Mi è stato regalato questo libro da mia madre cinque anni fa, esattamente a ottobre 2013: avevo scritto la data sulla prima pagina perché mia madre ci tiene molto quando mi regala i libri. Per un motivo o per un altro, non l’ho mai letto fino a qualche giorno fa e, sono sincera, non so se lo avrei mai fatto se non fosse stato adatto a un punto della Reading Challenge 2018. Non potete capire quanto mi sia pentita di aver aspettato così tanto.

Ho amato la citazione della canzone dei Negramaro prima dell’inizio del romanzo:

Il tempo passa e tu non passi mai. (Estate)

Solo a fine lettura mi sono resa conto di quanto questa frase sia azzeccata per questo libro e per l’amore che lega Ninella e Don Mimì. Sì, perché loro si amano. Si amano anche se non hanno potuto farlo alla luce del sole; si sono amati nonostante le strade diverse e sposi diversi al loro fianco. Ma il destino ha, in qualche modo, voluto riunirli. I loro rispettivi figli, Chiara e Damiano, infatti, sono fidanzati e stanno per sposarsi. Quasi a celebrare un matrimonio che non hanno potuto celebrare i loro genitori. Niente potrà rovinare la festa, neanche il maestrale che si è presentato all’improvviso.

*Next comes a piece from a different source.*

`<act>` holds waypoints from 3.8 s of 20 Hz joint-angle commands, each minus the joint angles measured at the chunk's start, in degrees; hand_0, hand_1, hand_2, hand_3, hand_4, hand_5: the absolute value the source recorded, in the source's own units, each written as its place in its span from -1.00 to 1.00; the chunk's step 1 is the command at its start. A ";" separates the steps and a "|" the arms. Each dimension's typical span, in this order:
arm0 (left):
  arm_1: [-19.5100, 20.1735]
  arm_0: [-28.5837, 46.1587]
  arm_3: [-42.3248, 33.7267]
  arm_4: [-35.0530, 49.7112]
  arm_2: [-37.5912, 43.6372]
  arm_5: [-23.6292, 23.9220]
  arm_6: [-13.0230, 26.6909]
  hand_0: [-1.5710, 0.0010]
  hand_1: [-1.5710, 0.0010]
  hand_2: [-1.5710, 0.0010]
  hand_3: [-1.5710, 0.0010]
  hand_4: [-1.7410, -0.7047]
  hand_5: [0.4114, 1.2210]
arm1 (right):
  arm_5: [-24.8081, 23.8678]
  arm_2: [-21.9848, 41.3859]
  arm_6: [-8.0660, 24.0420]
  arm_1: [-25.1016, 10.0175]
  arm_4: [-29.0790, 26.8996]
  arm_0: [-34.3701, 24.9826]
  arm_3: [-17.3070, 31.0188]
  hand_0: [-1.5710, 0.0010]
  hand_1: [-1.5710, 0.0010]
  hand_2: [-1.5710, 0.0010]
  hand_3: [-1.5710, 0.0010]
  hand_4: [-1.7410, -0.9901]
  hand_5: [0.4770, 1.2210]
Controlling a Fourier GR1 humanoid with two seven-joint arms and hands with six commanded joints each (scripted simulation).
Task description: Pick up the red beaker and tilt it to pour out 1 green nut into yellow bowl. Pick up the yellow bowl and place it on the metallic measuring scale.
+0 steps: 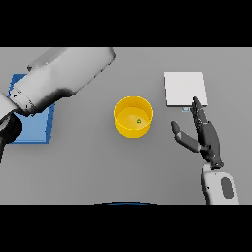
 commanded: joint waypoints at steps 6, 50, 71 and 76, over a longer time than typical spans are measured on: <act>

Il libro è suddiviso in 3 giornate: venerdì, sabato e domenica. In queste tre giornate assistiamo alle emozioni provate dai protagonisti, ma non solo… Oltre a ciò che provano Ninella e Don Mimì, Chiara e Damiano, lo scrittore ha voluto renderci partecipi anche delle emozioni e delle sensazioni che provano Nancy e Orlando, rispettivamente sorella di Chiara e fratello di Damiano. Ho apprezzato molto questa scelta perché così si ha la sensazione di conoscerli davvero tutti i personaggi.

Luca Bianchini ci parla con naturalezza usando un linguaggio semplice e pulito. Senza rendersene conto, pagina dopo pagina, il lettore entra a far parte di questa famiglia. Aspetta la festa proprio come se fosse la sua. Si ha quasi la voglia di saltare le pagine per sapere cosa succederà, ma non occorre farlo. Le pagine scorrono talmente veloci che non ci si accorge di essere arrivati alla fine.

In questo romanzo c’è amore, perdono, amicizia, tradimento, consapevolezza e paura del domani. Elementi incastrati talmente bene da risultare perfetti.

Vi consiglio la sua lettura: lo consiglio perché tutti i personaggi vi resteranno impressi, soprattutto Ninella e Don Mimì. Loro vi entreranno dentro e li amerete. Proverete anche un po’ di dispiacere per Matilde, la moglie di Mimì: se all’inizio può risultare antipatica, con la puzza sotto al naso, la classica signora con i soldi a cui tutto è dovuto, alla fine del romanzo vi farà un po’ pena. È innamorata di suo marito e consapevole però che il suo cuore appartiene a un’altra donna. Consapevole che non può fare nulla per cambiare le cose.

Mimì si fece coraggio e, senza neanche guardare sua moglie, si alzò dal tavolo e si avvicinò a quello di Ninella. Lei vide la vita che voleva venire a passi lenti verso di sé.